▸ Exercise requirements
Starting with the line that contains "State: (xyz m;" and stopping after the line that contains "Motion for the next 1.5", return each line below exactly as written, with no others.

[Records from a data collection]
== Segment start ==

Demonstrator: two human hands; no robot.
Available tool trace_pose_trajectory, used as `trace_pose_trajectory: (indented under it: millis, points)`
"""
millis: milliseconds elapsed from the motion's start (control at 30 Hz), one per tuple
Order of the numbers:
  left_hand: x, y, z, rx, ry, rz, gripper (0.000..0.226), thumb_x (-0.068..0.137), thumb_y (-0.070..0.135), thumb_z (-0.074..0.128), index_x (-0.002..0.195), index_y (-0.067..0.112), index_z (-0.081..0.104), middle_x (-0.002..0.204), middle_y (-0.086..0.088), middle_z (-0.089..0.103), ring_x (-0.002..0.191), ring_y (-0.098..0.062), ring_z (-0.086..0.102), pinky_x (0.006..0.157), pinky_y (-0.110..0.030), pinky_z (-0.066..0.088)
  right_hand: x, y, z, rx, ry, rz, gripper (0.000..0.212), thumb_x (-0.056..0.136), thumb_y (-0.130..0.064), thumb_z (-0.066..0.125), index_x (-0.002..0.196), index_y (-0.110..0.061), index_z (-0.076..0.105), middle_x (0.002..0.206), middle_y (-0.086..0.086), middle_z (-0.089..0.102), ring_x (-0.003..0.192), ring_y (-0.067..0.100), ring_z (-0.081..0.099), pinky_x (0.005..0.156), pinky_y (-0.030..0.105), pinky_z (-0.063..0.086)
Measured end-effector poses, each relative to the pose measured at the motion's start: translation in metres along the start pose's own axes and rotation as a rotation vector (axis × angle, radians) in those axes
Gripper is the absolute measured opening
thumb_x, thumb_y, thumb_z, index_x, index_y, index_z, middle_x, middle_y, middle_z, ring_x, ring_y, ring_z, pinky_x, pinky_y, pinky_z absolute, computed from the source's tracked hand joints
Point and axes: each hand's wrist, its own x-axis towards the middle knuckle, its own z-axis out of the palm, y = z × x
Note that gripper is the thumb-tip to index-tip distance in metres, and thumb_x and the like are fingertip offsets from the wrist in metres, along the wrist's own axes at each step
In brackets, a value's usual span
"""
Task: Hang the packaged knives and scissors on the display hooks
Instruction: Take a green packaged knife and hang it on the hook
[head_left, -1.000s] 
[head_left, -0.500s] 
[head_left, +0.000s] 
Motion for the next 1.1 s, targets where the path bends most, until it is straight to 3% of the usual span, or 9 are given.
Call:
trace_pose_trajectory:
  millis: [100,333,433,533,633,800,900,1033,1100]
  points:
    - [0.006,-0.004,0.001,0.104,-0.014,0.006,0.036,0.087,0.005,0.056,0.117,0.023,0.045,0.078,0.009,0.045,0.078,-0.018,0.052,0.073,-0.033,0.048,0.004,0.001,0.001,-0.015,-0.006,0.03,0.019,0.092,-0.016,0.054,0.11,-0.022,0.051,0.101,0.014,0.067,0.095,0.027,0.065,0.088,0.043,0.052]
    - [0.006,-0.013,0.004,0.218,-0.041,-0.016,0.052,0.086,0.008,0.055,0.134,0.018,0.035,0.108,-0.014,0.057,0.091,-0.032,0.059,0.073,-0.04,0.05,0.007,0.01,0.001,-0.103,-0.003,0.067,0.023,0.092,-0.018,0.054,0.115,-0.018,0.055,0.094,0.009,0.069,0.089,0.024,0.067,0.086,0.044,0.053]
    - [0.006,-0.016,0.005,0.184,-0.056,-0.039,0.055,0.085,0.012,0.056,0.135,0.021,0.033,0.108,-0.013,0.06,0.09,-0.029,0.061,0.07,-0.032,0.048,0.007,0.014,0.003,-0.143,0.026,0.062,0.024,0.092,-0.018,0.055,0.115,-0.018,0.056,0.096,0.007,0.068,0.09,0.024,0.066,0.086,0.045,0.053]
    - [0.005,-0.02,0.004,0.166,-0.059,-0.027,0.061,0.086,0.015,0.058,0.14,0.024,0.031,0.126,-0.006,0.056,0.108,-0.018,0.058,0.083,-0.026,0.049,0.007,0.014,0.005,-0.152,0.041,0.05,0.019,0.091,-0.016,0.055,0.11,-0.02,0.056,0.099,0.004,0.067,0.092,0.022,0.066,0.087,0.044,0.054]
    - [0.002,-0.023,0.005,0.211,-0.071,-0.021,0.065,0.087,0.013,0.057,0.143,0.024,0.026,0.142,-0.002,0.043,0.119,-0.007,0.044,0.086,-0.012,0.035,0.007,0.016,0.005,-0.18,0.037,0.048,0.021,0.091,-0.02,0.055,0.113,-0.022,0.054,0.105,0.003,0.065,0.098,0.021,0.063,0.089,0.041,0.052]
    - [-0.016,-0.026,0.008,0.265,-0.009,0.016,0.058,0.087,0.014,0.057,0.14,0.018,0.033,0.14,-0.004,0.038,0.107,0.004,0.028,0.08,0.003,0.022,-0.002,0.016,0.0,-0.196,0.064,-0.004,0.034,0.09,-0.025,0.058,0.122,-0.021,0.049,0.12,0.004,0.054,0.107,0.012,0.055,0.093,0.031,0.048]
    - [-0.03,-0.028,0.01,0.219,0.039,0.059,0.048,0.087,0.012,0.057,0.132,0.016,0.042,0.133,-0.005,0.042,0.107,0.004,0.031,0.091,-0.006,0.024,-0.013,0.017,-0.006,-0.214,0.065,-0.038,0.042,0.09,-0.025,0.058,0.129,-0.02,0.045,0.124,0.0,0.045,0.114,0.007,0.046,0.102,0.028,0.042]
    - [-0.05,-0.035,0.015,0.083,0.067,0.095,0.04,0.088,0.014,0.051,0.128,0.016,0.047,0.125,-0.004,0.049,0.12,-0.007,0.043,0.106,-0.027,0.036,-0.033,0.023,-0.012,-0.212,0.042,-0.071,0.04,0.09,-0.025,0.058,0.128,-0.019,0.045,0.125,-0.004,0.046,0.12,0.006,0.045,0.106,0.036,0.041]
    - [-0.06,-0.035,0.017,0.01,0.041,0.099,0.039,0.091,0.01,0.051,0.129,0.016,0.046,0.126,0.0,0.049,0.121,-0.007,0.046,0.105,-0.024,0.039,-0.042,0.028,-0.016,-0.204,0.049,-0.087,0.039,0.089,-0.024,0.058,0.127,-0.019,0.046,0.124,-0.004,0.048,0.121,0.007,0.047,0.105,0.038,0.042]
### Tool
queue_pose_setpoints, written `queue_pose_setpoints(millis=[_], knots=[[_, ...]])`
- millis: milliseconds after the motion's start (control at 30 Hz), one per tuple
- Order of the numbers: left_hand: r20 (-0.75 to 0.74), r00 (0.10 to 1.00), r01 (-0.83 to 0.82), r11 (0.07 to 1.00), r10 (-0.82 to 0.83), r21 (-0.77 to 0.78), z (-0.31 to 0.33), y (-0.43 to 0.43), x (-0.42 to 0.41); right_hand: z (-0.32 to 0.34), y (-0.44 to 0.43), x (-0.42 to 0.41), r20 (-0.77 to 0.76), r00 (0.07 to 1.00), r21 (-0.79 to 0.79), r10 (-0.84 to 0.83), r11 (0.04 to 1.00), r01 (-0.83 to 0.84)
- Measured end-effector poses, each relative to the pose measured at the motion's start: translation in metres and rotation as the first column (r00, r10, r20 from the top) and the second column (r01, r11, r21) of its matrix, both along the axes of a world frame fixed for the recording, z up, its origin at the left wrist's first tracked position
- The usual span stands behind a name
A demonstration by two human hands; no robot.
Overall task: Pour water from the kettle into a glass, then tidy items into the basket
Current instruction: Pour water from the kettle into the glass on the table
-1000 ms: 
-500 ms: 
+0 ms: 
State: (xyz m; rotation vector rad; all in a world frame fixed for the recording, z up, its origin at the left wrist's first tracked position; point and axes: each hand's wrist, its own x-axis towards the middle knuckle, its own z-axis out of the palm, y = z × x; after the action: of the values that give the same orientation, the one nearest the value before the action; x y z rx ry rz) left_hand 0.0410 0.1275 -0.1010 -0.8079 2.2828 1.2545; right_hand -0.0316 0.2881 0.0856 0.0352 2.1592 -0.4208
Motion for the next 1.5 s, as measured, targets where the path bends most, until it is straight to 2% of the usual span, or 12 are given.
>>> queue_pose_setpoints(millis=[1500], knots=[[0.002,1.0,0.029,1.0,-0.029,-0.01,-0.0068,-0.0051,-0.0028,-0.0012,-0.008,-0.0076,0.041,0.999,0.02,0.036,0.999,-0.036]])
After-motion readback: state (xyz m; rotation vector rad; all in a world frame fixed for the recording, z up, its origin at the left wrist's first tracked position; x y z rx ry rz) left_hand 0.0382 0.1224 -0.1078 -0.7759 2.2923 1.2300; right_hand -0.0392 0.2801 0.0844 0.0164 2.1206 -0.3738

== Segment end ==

▸ Reply to the task
State: (xyz m; rotation vector rad; all in a world frame fixed for the recording, z up, its origin at the left wrist's first tracked position; point and axes: each hand's wrist, its own x-axis towards the middle knuckle, its own z-axis out of the palm, y = z × x; after the action: of the values that give the same orientation, the one nearest the value before the action; x y z rx ry rz) left_hand 0.0410 0.1275 -0.1010 -0.8079 2.2828 1.2545; right_hand -0.0316 0.2881 0.0856 0.0352 2.1592 -0.4208
Motion for the next 1.5 s, as measured, targets where the path bends most, until it is straight to 2% of the usual span, or 12 are given.

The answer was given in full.